There was history made in Scotland and drama at TPC Sawgrass. Trophies were won, sure – but some big names also let hardware slip through their fingers. Oh, and the clock on one of the game’s biggest rule changes continued to tick.

All gained headlines, but none of them were among the top 10 Newsmakers of the Year as voted on by Golf Channel’s writers, editors, reporters and producers. The list will be revealed, one by one, day by day, beginning Tuesday with No. 10 Donald Trump. For now, let’s take a look back at the honorable mentions from this past year:

Dustin Johnson: Johnson began the year on the sidelines, with his six-month leave of absence stretching into February. There were highlights both on and off the course, as the birth of his son, Tatum, was followed by a win at the WGC-Cadillac Championship in March. But there were also lowlights, as Johnson three-putted the final green at Chambers Bay to lose the U.S. Open and then forfeited a 36-hole lead at St. Andrews the following month.

Grand Slam: One of the most elusive feats in golf entered the conversation not once, but twice this year. First it was Spieth, who gave the single-season slam its best run since 1953 when he captured both the Masters and the U.S. Open before coming up one shot short at the Open Championship.

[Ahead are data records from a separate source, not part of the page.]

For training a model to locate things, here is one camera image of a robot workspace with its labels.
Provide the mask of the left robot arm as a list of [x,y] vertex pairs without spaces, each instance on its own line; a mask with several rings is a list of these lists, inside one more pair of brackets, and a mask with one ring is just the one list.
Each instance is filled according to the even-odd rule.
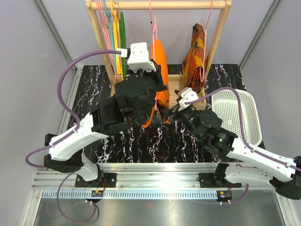
[[76,172],[91,187],[101,184],[101,169],[84,154],[83,148],[111,135],[127,131],[131,124],[146,127],[151,121],[157,92],[167,90],[161,65],[153,70],[138,69],[114,85],[113,96],[91,109],[80,122],[49,140],[44,167],[61,173]]

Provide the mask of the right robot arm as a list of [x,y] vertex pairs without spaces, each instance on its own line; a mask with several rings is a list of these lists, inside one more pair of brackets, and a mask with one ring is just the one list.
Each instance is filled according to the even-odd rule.
[[228,157],[252,165],[251,169],[219,165],[214,174],[214,183],[226,184],[265,184],[273,187],[281,196],[292,200],[301,198],[301,158],[289,158],[254,145],[245,143],[242,137],[222,128],[222,119],[212,110],[197,111],[179,105],[171,109],[159,107],[161,119],[170,116],[179,119],[196,141],[204,143],[204,149],[212,155]]

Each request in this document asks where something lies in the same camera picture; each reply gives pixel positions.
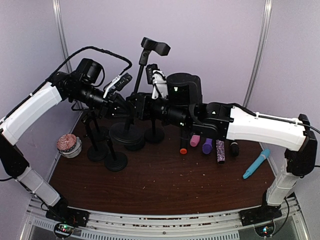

Then there was the Grand Slam that wasn’t, as Inbee Park won her fourth different major at the Women’s British Open. The LPGA deemed it a career Grand Slam, but other outlets, including Golf Channel and the Associated Press, said no because the Evian Championship wasn’t deemed a major until 2013 – one year after Park won the event.

Eras: Has the Tiger Era closed? Has the Spieth Era begun? Is this the newest incarnation of the Big Three? Incredible performances from several of the top golfers in the world led many to paint in broad strokes this past year. Those narratives were aided by the fact that the rise of a new crop of stars coincided with Tiger Woods’ worst season ever. But the summer was dominated by Spieth and Jason Day, who along with Rory McIlroy separated from the pack atop the world rankings and drew comparisons to the halcyon days of Nicklaus, Palmer and Player.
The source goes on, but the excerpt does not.